In 1970, the US Congress enacted the Occupational Safety and Health Act, which required employers to maintain safe working conditions, in response to common law negligence and wrongful death claims failing to fully protect American workers. Under the OSH Act, the federal government could pursue civil penalties against unsafe workplaces and request abatement orders to compel workplace safety reforms by arguing their case before the Occupational Safety and Health Review Commission (OSHRC). An administrative law judge would assess questions of law and fact, and their verdict could be appealed to the full commission. Furthermore, an employer could seek judicial review of the OSHRC's decision from their court of appeals, but they would only receive a reassessment of questions of law.

In 1972, the Atlas Roofing Company was fined $600 ($ adjusted for inflation) by the US Secretary of Labor for violating federal regulations that required roof opening covers to be securely installed, which had resulted in the death of an employee. In Atlas Roofing's appeal to the Court of Appeals for the Fifth Circuit, they argued that their right to a jury trial in common law cases under the Seventh Amendment was infringed by the OSHRC's procedure. However, the Fifth Circuit ruled that "jury trials would be incompatible with the whole concept of administrative adjudication," leading Atlas Roofing to appeal its case to the Supreme Court.

== Supreme Court ruling ==
This case was consolidated with Frank Irey Jr. v. OSHRC, a case appealed from the Court of Appeals for the Third Circuit that similarly challenged whether administrative agencies could conduct their proceedings without a jury trial under the Seventh Amendment.

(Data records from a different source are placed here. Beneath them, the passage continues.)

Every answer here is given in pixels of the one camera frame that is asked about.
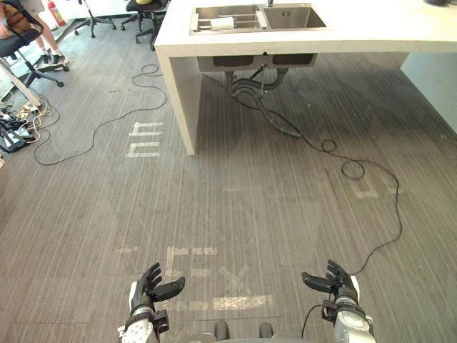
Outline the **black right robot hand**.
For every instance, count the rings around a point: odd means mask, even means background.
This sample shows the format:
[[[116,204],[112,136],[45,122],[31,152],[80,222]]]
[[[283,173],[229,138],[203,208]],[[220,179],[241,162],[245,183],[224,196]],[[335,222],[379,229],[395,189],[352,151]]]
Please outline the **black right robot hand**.
[[[332,259],[327,260],[326,268],[327,272],[325,277],[302,272],[301,278],[303,283],[315,291],[332,294],[335,299],[338,299],[339,297],[348,297],[358,304],[358,290],[354,286],[351,275]]]

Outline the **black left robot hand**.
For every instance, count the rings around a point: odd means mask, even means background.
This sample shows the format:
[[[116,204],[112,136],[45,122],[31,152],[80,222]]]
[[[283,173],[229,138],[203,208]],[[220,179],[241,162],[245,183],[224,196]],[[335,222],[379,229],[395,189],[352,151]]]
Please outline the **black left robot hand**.
[[[162,284],[161,267],[158,262],[152,264],[136,281],[134,292],[129,300],[130,315],[140,307],[154,308],[155,303],[163,302],[178,296],[184,290],[186,278]]]

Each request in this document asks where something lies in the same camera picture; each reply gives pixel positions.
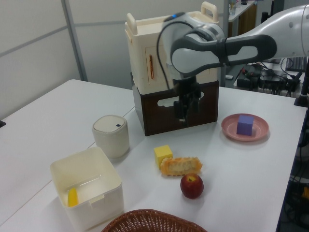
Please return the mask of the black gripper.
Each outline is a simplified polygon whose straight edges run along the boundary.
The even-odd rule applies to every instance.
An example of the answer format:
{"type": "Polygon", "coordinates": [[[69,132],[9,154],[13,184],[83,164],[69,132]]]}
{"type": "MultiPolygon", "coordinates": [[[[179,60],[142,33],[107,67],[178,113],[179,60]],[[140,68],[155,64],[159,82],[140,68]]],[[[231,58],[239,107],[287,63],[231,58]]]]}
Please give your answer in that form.
{"type": "Polygon", "coordinates": [[[196,78],[187,78],[182,80],[173,79],[173,89],[179,97],[173,104],[175,117],[182,122],[187,121],[187,107],[183,104],[184,99],[190,99],[194,113],[199,112],[199,99],[201,98],[200,85],[196,78]]]}

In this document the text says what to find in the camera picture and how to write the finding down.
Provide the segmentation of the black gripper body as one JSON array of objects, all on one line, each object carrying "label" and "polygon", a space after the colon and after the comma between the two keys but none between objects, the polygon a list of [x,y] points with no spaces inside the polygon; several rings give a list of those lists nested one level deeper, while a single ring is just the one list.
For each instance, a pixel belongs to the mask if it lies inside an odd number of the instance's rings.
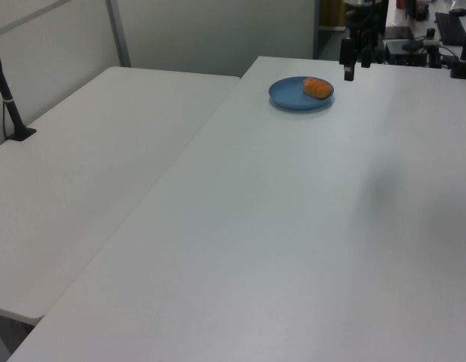
[{"label": "black gripper body", "polygon": [[345,2],[345,26],[357,51],[375,47],[385,34],[387,2]]}]

In a unanimous opinion written by Associate Justice Byron White, the Supreme Court held that the Seventh Amendment's right of trial by jury "in suits at common law" does not apply to cases concerning public rights created through federal statutes. In the Court's view, Congress' constitutional authority to enact the OSH Act's public right to a safe workplace included the ability to enforce that right through fact-finding and initial adjudication in an administrative forum, rather than a federal jury trial.

To support its Seventh Amendment interpretation, the Supreme Court cited Murray's Lessee v. Hoboken Land & Improvement Co., an 1856 case that recognized:

There are matters, involving public rights, which may be presented in such form that the judicial power is capable of acting on them, and which are susceptible of judicial determination, but which Congress may or may not bring within the cognizance of the courts of the United States, as it may deem proper.
— Murray's Lessee v. Hoboken Land & Improvement Co., 59 U.S. at 284

== Legacy ==
The Berkeley Journal of Employment & Labor Law criticized the ruling as allowing Article I legislative courts to subvert the role of Article III judicial courts, potentially denying Americans their constitutional rights and weakening the separation of powers under the US Constitution.

In the 2024 case SEC v. Jarkesy, the Supreme Court ruled that the Dodd–Frank Wall Street Reform and Consumer Protection Act's delegation of securities fraud enforcement to the Securities and Exchange Commission (SEC)'s administrative courts violated the Seventh Amendment right to a jury trial. While the majority reasoned that securities fraud was analogous to the common law crime of fraud, the dissent argued that whereas common law fraud claims are litigated by the party that has been defrauded, the Dodd-Frank reforms had granted a distinct public right from securities fraud in financial markets.